» WORK TO BE COMPLETED
Each entry below must be given again word for word, with no pictures.
*** Opening ENTRIES SUPPLIED ***
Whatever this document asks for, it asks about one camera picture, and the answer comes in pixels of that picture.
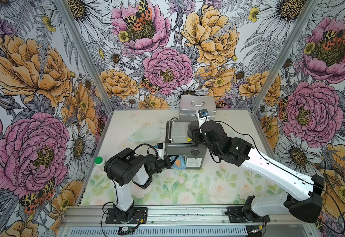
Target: blue cloth
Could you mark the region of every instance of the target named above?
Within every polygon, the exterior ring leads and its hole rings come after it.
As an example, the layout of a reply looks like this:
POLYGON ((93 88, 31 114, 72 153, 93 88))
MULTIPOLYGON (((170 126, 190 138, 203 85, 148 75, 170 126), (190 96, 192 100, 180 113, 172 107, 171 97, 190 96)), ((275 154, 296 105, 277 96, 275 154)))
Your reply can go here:
MULTIPOLYGON (((171 156, 171 162, 176 158, 176 156, 171 156)), ((178 159, 176 159, 175 163, 171 166, 172 169, 185 169, 186 163, 184 161, 184 155, 180 155, 178 159)))

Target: floral tablecloth
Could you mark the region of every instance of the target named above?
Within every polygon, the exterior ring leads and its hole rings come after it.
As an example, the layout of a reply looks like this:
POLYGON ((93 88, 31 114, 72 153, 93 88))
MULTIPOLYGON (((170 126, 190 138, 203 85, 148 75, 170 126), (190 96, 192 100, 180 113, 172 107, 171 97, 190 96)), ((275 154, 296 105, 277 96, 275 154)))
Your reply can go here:
MULTIPOLYGON (((134 148, 137 144, 127 140, 131 133, 145 124, 154 127, 165 126, 167 120, 178 116, 177 110, 115 111, 104 138, 104 145, 100 149, 100 156, 104 157, 109 152, 116 154, 125 147, 134 148)), ((258 148, 264 152, 246 110, 220 110, 217 111, 216 120, 232 125, 241 133, 251 134, 258 148)), ((224 126, 224 130, 229 137, 236 136, 227 126, 224 126)), ((252 143, 248 136, 239 137, 252 143)), ((164 136, 157 142, 163 142, 163 139, 164 136)), ((160 174, 153 175, 153 182, 145 190, 133 183, 131 186, 136 205, 243 204, 250 195, 270 196, 283 192, 280 187, 259 174, 224 161, 220 164, 214 163, 208 152, 200 170, 166 169, 160 174)), ((112 181, 107 178, 105 172, 94 167, 81 205, 103 205, 115 200, 116 192, 112 181)))

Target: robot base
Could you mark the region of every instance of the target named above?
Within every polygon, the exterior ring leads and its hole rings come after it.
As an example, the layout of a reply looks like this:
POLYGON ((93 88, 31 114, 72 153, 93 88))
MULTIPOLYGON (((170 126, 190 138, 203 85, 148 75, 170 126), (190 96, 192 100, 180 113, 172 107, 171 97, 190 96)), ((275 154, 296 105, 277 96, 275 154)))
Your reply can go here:
POLYGON ((248 220, 245 213, 242 211, 243 207, 227 207, 230 223, 244 223, 244 222, 270 222, 270 217, 267 216, 254 216, 253 220, 248 220))
MULTIPOLYGON (((115 208, 109 208, 106 215, 105 224, 123 224, 122 221, 116 219, 115 208)), ((133 217, 127 224, 146 223, 147 219, 147 207, 135 207, 133 217)))

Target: green bottle cap
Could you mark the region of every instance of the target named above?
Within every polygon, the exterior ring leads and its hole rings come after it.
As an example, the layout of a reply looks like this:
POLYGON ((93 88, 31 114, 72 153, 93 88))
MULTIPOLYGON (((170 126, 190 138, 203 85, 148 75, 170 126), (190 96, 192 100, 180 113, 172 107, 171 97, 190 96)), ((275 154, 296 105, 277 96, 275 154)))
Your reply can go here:
POLYGON ((103 158, 101 156, 96 157, 95 164, 99 165, 103 162, 103 158))

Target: gray appliance
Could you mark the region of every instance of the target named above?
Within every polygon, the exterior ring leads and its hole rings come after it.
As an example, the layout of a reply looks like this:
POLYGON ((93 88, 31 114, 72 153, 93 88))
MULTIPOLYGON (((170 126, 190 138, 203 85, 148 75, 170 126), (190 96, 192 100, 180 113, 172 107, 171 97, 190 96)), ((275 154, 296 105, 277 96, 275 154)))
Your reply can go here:
POLYGON ((211 120, 216 115, 216 102, 212 96, 186 96, 180 97, 179 120, 195 121, 197 120, 196 112, 203 109, 208 110, 211 120))
POLYGON ((184 155, 186 169, 201 169, 207 147, 195 145, 187 136, 188 126, 192 121, 170 120, 166 124, 165 154, 184 155))

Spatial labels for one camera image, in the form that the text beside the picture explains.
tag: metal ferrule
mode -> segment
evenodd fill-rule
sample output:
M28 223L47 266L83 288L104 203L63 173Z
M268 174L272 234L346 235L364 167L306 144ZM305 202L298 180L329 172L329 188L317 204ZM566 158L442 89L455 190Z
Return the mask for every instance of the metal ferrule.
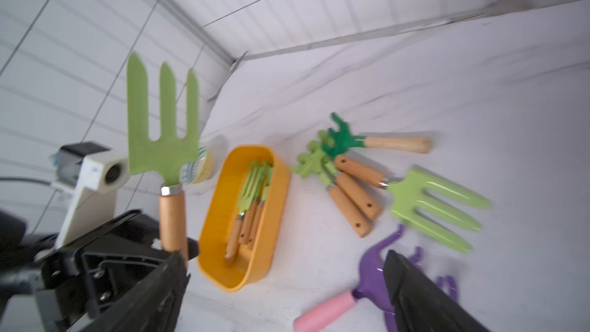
*** Closing ENTRIES SUPPLIED ***
» ANSWER AREA
Whatever this document asks for, it asks about one camera picture, and the answer comes in pixels of that picture.
Target: blue cloth
Could you mark the region of every instance of the target named above?
Within every polygon, the exterior ring leads and its hole rings come after it.
As an example, the layout of a reply looks like this:
POLYGON ((93 88, 31 114, 72 153, 93 88))
MULTIPOLYGON (((170 126, 190 138, 203 85, 148 75, 170 126), (190 96, 192 100, 180 113, 172 107, 171 97, 190 96)), ((275 154, 296 105, 277 96, 275 154)))
Your reply can go here:
MULTIPOLYGON (((171 156, 171 162, 176 158, 176 156, 171 156)), ((178 159, 176 159, 175 163, 171 166, 172 169, 185 169, 186 163, 184 161, 184 155, 180 155, 178 159)))

Target: floral tablecloth
Could you mark the region of every instance of the target named above?
Within every polygon, the exterior ring leads and its hole rings come after it.
As an example, the layout of a reply looks like this:
POLYGON ((93 88, 31 114, 72 153, 93 88))
MULTIPOLYGON (((170 126, 190 138, 203 85, 148 75, 170 126), (190 96, 192 100, 180 113, 172 107, 171 97, 190 96)), ((275 154, 296 105, 277 96, 275 154)))
Your reply can go here:
MULTIPOLYGON (((134 148, 137 144, 127 140, 131 133, 145 124, 154 127, 165 126, 167 120, 178 116, 177 110, 115 111, 104 138, 104 145, 100 149, 100 156, 104 157, 109 152, 116 154, 125 147, 134 148)), ((258 148, 264 152, 246 110, 220 110, 217 111, 216 120, 232 125, 241 133, 251 134, 258 148)), ((224 126, 224 130, 229 137, 236 136, 227 126, 224 126)), ((252 143, 248 136, 239 137, 252 143)), ((164 136, 157 142, 163 142, 163 139, 164 136)), ((160 174, 153 175, 153 182, 145 190, 133 183, 131 186, 136 205, 243 204, 250 195, 270 196, 283 192, 280 187, 259 174, 224 161, 220 164, 214 163, 208 152, 200 170, 166 169, 160 174)), ((112 181, 107 178, 105 172, 94 167, 81 205, 103 205, 115 200, 116 192, 112 181)))

Target: robot base
Could you mark the region of every instance of the target named above?
Within every polygon, the exterior ring leads and its hole rings come after it.
As an example, the layout of a reply looks like this:
POLYGON ((93 88, 31 114, 72 153, 93 88))
MULTIPOLYGON (((170 126, 190 138, 203 85, 148 75, 170 126), (190 96, 192 100, 180 113, 172 107, 171 97, 190 96)), ((275 154, 296 105, 277 96, 275 154)))
Your reply can go here:
POLYGON ((248 220, 245 213, 242 211, 243 207, 227 207, 230 223, 244 223, 244 222, 270 222, 270 217, 267 216, 254 216, 253 220, 248 220))
MULTIPOLYGON (((115 208, 109 208, 106 215, 105 224, 123 224, 122 221, 116 219, 115 208)), ((133 217, 127 224, 146 223, 147 219, 147 207, 135 207, 133 217)))

Target: green bottle cap
Could you mark the region of every instance of the target named above?
Within every polygon, the exterior ring leads and its hole rings come after it.
As an example, the layout of a reply looks like this:
POLYGON ((93 88, 31 114, 72 153, 93 88))
MULTIPOLYGON (((170 126, 190 138, 203 85, 148 75, 170 126), (190 96, 192 100, 180 113, 172 107, 171 97, 190 96)), ((275 154, 296 105, 277 96, 275 154)))
Your reply can go here:
POLYGON ((103 158, 101 156, 96 157, 95 164, 99 165, 103 162, 103 158))

Target: gray appliance
Could you mark the region of every instance of the target named above?
Within every polygon, the exterior ring leads and its hole rings come after it.
As an example, the layout of a reply looks like this:
POLYGON ((93 88, 31 114, 72 153, 93 88))
MULTIPOLYGON (((170 126, 190 138, 203 85, 148 75, 170 126), (190 96, 192 100, 180 113, 172 107, 171 97, 190 96)), ((275 154, 296 105, 277 96, 275 154)))
Your reply can go here:
POLYGON ((211 120, 216 115, 216 102, 212 96, 186 96, 180 97, 179 120, 195 121, 197 120, 196 112, 203 109, 208 110, 211 120))
POLYGON ((184 155, 186 169, 201 169, 207 147, 195 145, 187 136, 188 126, 192 121, 170 120, 166 124, 165 154, 184 155))

Spatial labels for one camera image, in the form that the text beside the picture explains.
tag: metal ferrule
mode -> segment
evenodd fill-rule
sample output:
M28 223L47 266L83 288L104 203L63 173Z
M268 174L272 234L346 235L364 167L306 144ZM305 202L298 180L329 172L329 188L317 204ZM566 158L442 89L455 190Z
Return the mask for every instance of the metal ferrule.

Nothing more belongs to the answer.